Złoty łańcuch Orderu Orła Białego składa się z 24 emaliowanych ogniw, a pierwotnie zawieszony był na nim wysadzany brylantami krzyż orderowy. Łańcuch zamówił na swoją koronację król Stanisław August, a przed wojną przysługiwał prezydentowi Ignacemu Mościckiemu. Szybko jednak nie trafi na ramiona Andrzeja Dudy. Decyzję w tej sprawie podjęły na połączonym posiedzeniu komisje senackie: Kultury i Ustawodawcza.
Projekt nadania łańcucha prezydentowi narodził się za sprawą petycji, która w ubiegłej kadencji wpłynęła do Senatu. Jej autor zastrzegł anonimowość, jednak treść pisma wskazuje na dużą znajomość tematyki insygniów koronacyjnych. Podał np. mało znany fakt, że prezydent Mościcki użył łańcucha podczas przyjęcia noworocznego w styczniu 1939 roku. Autor postulował, by z przywróceniem insygnium zdążyć przed zaprzysiężeniem nowo wybranego prezydenta w 2020 roku.
Petycję rozpatrzyła senacka Komisja Praw Człowieka, Praworządności i Petycji, która głównie za sprawą senatorów PiS przygotowała projekt przewidujący, że „uroczystą odznaką godności Wielkiego Mistrza jest Łańcuch Orderu Orła Białego". – Przywrócenie łańcucha jest rzeczą oczywistą – mówił senator PiS Robert Mamątow.
Projekt poparł wicepremier i minister kultury Piotr Gliński oraz działająca przy MSWiA Komisja Heraldyczna.
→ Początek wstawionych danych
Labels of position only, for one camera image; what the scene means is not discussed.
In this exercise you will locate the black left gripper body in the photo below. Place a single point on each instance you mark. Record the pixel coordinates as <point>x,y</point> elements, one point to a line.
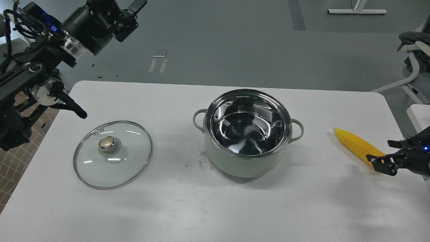
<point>91,27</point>

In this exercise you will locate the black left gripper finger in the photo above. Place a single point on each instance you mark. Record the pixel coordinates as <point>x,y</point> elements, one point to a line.
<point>135,7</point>

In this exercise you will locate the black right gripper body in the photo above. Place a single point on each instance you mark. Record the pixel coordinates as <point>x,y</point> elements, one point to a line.
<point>416,158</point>

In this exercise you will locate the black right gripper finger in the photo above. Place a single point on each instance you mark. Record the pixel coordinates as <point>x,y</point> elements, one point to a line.
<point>384,164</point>
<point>401,145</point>

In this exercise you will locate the yellow plastic corn cob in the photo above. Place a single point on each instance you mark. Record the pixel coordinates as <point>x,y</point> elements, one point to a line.
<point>357,145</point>

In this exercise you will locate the glass pot lid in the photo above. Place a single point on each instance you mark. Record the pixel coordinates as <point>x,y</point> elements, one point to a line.
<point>112,154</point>

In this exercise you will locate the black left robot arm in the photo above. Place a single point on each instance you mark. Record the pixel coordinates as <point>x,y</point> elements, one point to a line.
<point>36,44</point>

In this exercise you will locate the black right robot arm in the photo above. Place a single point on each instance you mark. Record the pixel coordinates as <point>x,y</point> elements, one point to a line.
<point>413,154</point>

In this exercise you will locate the pale green steel pot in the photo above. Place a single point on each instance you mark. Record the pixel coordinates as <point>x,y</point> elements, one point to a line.
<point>246,132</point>

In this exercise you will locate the white chair with clothes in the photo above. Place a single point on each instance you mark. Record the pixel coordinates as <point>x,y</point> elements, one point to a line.
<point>416,45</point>

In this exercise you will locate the white table leg base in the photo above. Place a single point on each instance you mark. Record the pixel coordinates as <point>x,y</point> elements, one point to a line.
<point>358,9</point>

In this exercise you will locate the beige checkered cloth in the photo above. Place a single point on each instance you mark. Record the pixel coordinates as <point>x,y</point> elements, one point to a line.
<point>14,162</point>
Jednak od początku nie było wiadomo, co konkretnie przewiduje propozycja: używanie historycznego łańcucha przechowywanego na Zamku Królewskim czy wykonanie jego kopii.
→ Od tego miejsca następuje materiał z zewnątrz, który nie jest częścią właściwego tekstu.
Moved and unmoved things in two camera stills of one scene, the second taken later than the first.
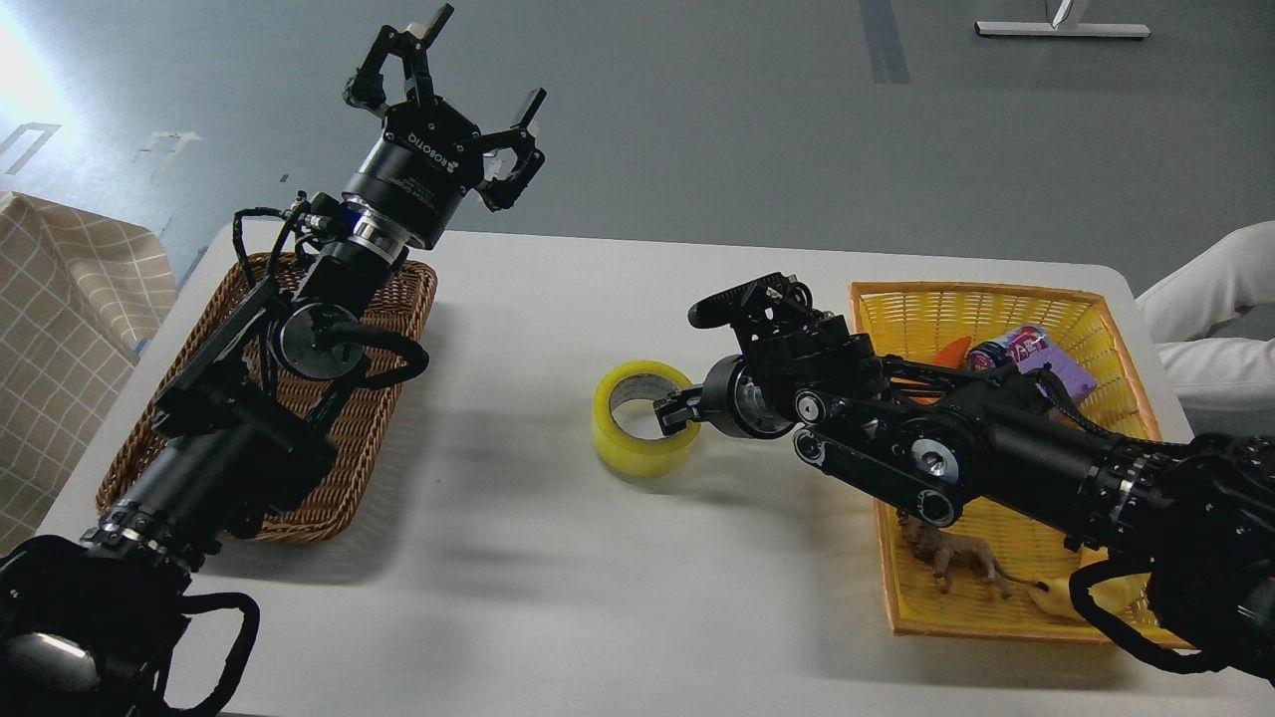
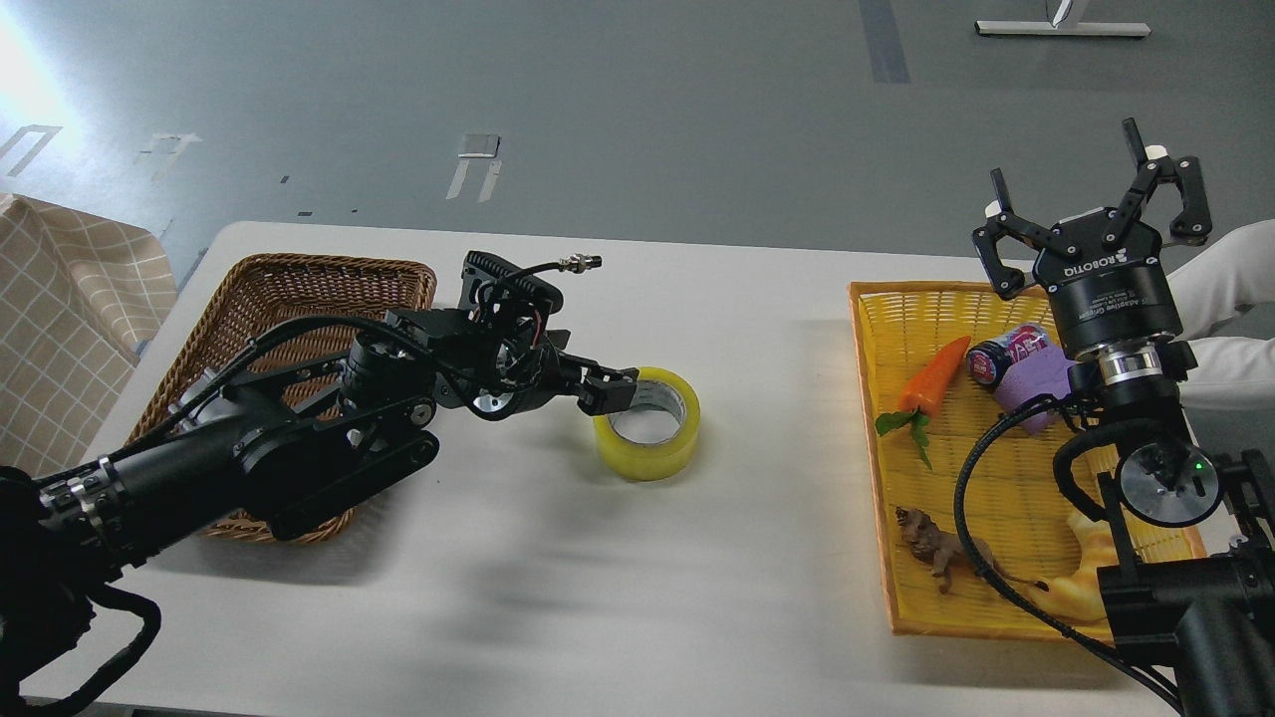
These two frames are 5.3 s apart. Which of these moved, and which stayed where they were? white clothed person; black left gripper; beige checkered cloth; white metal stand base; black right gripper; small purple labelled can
Moved: black left gripper; black right gripper
Stayed: white clothed person; small purple labelled can; white metal stand base; beige checkered cloth
Specjalista od regaliów Adam Orzechowski na łamach „Rzeczpospolitej" mówił, że do kopii łańcucha trzeba by zużyć kilogram złota wartego ponad 200 tys. zł, jednak to tylko początek kosztów. Powód? W zawierusze historii zaginął brylantowy krzyż orderowy, który trzeba by odtworzyć. – Do jego wykonania potrzeba by ośmiu dwukaratowych brylantów po 160 tys. zł za sztukę oraz czterech trzyipółkaratowych po minimum 300 tys. zł za sztukę. Trudno obliczyć, ile diamentów potrzeba by do wyłożenia orła, co najmniej 10 karatów. Mówimy o wielomilionowym wydatku – wyliczał ekspert.